What is expected = Please set down exactly the lines of the listing below from the line containing "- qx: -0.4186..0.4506" through the line containing "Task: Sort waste", both lines included, leaving out all other lines.
____
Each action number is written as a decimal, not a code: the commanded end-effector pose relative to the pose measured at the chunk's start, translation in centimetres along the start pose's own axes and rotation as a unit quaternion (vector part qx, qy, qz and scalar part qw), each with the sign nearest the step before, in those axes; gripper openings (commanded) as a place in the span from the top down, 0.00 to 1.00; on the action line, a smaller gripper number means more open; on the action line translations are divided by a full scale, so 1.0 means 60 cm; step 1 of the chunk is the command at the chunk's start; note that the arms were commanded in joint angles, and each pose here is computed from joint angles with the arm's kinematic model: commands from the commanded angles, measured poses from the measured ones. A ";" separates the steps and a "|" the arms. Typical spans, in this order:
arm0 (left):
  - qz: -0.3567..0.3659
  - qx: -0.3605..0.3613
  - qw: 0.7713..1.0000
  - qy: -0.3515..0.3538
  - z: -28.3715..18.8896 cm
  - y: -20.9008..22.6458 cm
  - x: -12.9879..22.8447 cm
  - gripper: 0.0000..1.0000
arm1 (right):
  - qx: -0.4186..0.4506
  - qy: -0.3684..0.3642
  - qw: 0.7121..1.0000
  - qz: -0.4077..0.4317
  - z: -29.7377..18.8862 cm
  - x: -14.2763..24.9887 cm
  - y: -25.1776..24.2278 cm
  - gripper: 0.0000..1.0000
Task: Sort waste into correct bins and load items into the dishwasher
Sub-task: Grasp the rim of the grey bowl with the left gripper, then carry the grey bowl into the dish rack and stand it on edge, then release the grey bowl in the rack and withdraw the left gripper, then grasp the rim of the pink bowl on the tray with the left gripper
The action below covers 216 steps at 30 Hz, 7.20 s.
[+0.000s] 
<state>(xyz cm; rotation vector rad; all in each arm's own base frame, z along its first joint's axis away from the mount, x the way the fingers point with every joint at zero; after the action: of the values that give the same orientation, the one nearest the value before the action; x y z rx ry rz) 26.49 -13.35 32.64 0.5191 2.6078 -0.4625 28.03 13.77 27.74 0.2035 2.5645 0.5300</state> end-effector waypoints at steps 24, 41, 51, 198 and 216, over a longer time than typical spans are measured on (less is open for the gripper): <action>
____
Reply to the exercise =
  - qx: -0.4186..0.4506
  - qy: -0.3684..0.3642
  - qw: 0.7121..1.0000
  - qz: -0.4077..0.4317
  - z: -29.7377..18.8862 cm
  - x: -14.2763..24.9887 cm
  - y: -25.1776..24.2278 cm
  - gripper: 0.0000..1.0000
Task: Sort waste into correct bins and load items into the dishwasher

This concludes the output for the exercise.